Donald C. Reinhoudt[1] (born March 5, 1945) is a former world champion powerlifter and strongman from the United States. He is the first and only 4 time-in-a-row IPF World Powerlifting Superheavyweight Champion (1973 - 1976),[1] having held all 4 of the 4 powerlifting records in his day. Reinhoudt was the first man to break the 2400 pound total record in powerlifting, which was performed raw by today's standards, beating the legendary Jon Cole in 1975.[1] Setting and breaking over forty powerlifting records throughout his career, he is widely considered to be one of the very best powerlifters of all time.[1] Reinhoudt still holds the world record for the highest raw total in history at 2391 lbs.[4] In his later years he competed in some of the early World's Strongest Man contests and won 1979's competition, beating a young soon-to-be 3 times in a row World's Strongest Man Bill Kazmaier.

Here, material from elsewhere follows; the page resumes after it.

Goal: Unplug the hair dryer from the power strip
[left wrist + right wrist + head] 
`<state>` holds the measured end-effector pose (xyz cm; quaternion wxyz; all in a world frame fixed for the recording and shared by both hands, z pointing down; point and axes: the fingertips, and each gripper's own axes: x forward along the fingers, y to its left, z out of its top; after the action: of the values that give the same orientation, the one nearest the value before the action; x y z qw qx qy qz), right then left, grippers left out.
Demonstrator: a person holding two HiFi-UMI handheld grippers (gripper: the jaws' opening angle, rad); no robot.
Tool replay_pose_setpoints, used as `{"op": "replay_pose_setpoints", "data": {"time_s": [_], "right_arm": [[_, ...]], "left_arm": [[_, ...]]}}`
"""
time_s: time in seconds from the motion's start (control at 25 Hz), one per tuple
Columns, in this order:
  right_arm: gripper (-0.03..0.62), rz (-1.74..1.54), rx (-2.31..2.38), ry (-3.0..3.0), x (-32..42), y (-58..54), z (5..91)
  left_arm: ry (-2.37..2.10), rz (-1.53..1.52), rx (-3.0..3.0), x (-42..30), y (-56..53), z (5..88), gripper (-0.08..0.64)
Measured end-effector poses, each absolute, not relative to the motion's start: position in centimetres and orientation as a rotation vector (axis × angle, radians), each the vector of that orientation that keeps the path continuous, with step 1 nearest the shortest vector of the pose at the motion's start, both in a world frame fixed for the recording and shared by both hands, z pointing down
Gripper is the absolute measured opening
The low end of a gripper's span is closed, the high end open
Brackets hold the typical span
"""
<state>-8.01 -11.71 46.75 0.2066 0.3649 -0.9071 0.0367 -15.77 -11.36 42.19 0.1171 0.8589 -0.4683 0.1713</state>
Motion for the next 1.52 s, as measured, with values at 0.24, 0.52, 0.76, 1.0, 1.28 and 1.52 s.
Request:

At Fredonia High School, Reinhoudt was an All-League basketball player, an All-Western New York football player and an All-Western shot putter.[5]

Reinhoudt began lifting weights when he was an 18-year-old defensive end at Parsons College, a small Division II college in Iowa. Reinhoudt not only played college football for four years, but was also on the varsity track team.[5]

He competed in six Olympic weightlifting competitions, including the 1967 Junior Nationals.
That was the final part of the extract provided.